__WHAT IS NEEDED__:
A faithful copy of every entry, with the pictures removed, is what is needed here.

[Data excerpts]
=====

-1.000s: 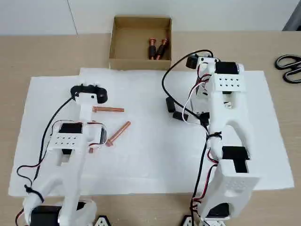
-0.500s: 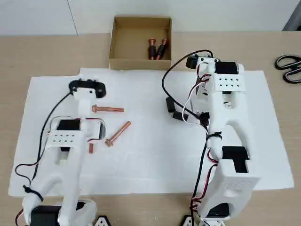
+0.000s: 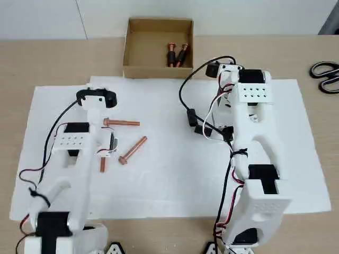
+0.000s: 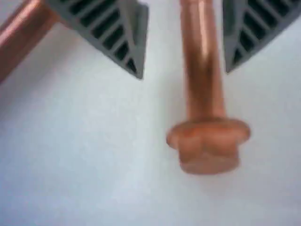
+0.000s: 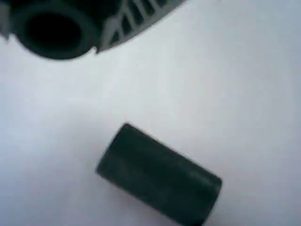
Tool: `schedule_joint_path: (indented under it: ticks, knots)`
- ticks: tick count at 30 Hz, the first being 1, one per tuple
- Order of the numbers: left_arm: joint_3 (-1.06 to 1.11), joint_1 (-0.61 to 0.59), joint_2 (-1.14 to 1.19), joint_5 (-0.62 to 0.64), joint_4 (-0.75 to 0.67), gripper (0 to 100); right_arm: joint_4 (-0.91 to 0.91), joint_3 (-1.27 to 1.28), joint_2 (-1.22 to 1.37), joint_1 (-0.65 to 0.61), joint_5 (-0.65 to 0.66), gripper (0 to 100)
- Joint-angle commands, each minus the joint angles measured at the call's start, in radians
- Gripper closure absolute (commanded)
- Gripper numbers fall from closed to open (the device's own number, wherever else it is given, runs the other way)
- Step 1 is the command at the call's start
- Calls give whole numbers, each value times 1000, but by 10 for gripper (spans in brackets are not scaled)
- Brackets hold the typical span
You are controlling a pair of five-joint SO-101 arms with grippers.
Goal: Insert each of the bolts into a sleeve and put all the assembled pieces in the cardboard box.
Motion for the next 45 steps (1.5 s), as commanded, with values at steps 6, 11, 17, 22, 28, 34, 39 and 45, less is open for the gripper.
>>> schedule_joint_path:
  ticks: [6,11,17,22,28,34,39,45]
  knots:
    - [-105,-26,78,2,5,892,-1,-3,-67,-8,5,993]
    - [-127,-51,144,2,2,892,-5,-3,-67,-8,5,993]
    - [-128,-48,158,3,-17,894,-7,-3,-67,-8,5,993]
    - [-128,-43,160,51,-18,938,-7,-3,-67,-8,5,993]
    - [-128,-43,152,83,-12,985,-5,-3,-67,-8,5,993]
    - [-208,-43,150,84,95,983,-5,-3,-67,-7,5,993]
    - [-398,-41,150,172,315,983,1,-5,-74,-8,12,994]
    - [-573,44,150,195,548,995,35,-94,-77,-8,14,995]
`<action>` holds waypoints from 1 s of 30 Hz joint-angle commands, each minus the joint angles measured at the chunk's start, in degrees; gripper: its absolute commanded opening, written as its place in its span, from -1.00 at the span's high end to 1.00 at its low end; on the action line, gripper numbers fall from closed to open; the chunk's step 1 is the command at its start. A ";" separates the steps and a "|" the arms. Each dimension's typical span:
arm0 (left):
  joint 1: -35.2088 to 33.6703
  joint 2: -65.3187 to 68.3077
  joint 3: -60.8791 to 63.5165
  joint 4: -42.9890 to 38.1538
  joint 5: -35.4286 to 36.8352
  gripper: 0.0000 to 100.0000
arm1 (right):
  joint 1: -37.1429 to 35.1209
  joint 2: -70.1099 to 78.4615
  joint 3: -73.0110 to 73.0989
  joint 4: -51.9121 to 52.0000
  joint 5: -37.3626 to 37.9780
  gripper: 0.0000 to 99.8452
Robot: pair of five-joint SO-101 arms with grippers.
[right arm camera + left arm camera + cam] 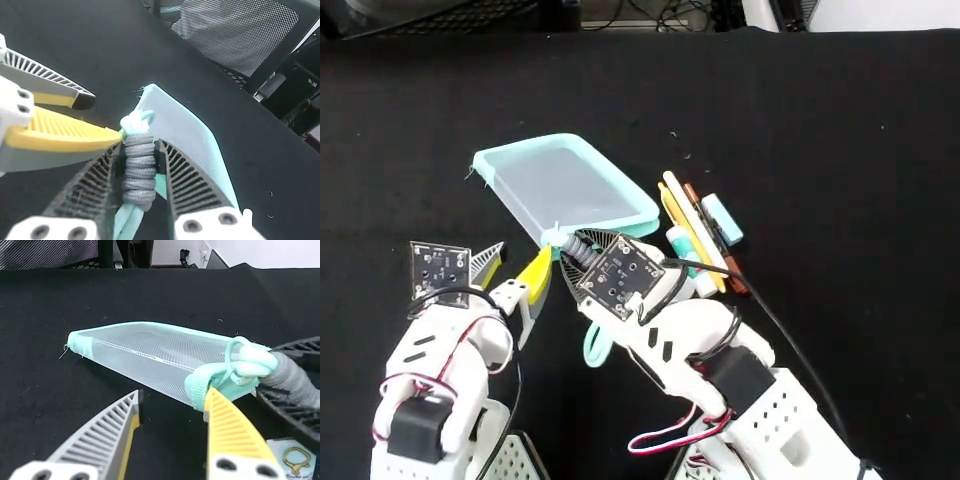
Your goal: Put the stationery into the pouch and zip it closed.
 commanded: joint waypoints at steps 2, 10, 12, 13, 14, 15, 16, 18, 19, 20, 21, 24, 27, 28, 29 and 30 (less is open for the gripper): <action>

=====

__EXERCISE ANSWER__:
-1.000s: 
-0.500s: 
+0.000s: 
+0.000s: 
+0.000s: 
Tool: `schedule_joint_path: (indented under it: ticks, knots)`
- ticks: tick count at 30 Hz, the first being 1, one per tuple
- Order of the numbers: left_arm: joint_3 (-1.06 to 1.11), joint_1 (-0.61 to 0.59), joint_2 (-1.14 to 1.19), joint_5 (-0.62 to 0.64), joint_4 (-0.75 to 0.67), gripper (0 to 100); right_arm: joint_4 (-0.91 to 0.91), joint_3 (-1.27 to 1.28), joint_2 (-1.22 to 1.37), joint_1 (-0.65 to 0.61), joint_5 (-0.65 to 0.66), gripper (0 to 100)
- Joint-angle commands, each minus the joint angles measured at the call's start, in radians
- Gripper closure absolute (commanded)
- Gripper numbers fall from closed to open (the device's own number, wherever else it is given, runs the other way)
- Step 1 is the command at the call's start
- Calls give whole numbers, each value times 1000, but by 10 for gripper (spans in brackets are not scaled)
- Brackets hold the typical span
You are controlling a pair of five-joint SO-101 arms with grippers.
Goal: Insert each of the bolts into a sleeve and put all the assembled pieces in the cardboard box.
Motion for the next 45 steps (1.5 s), as commanded, with values at steps 6, 11, 17, 22, 28, 34, 39 and 45, less is open for the gripper.
>>> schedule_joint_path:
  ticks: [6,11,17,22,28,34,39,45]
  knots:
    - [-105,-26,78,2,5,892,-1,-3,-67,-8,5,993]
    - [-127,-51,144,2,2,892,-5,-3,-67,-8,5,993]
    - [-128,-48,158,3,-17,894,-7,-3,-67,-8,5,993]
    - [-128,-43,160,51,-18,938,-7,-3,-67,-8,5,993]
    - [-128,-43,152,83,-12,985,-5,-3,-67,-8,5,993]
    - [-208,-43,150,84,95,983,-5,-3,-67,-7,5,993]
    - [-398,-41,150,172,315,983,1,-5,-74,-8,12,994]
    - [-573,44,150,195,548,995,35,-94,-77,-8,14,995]
`<action>` holds waypoints from 1 s of 30 Hz joint-angle commands, each minus the joint angles measured at the chunk's start, in degrees; gripper: its absolute commanded opening, written as its place in its span, from -1.00 at the span's high end to 1.00 at its low end; on the action line, gripper numbers fall from closed to open; the chunk's step 1 is the command at its start. A ";" separates the steps and a "|" the arms. Each dimension's typical span:
arm0 (left):
  joint 1: -35.2088 to 33.6703
  joint 2: -65.3187 to 68.3077
  joint 3: -60.8791 to 63.5165
  joint 4: -42.9890 to 38.1538
  joint 5: -35.4286 to 36.8352
  gripper: 0.0000 to 100.0000
arm1 (right):
  joint 1: -37.1429 to 35.1209
  joint 2: -70.1099 to 78.4615
  joint 3: -73.0110 to 73.0989
  joint 4: -51.9121 to 52.0000
  joint 5: -37.3626 to 37.9780
  gripper: 0.0000 to 99.8452
Robot: pair of five-joint SO-101 arms with grippers.
[right arm camera + left arm camera + cam] 
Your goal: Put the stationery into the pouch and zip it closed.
 commanded: joint waypoints at steps 2, 10, 12, 13, 14, 15, 16, 18, 19, 20, 21, 24, 27, 28, 29 and 30 (less is open for the gripper): <action>

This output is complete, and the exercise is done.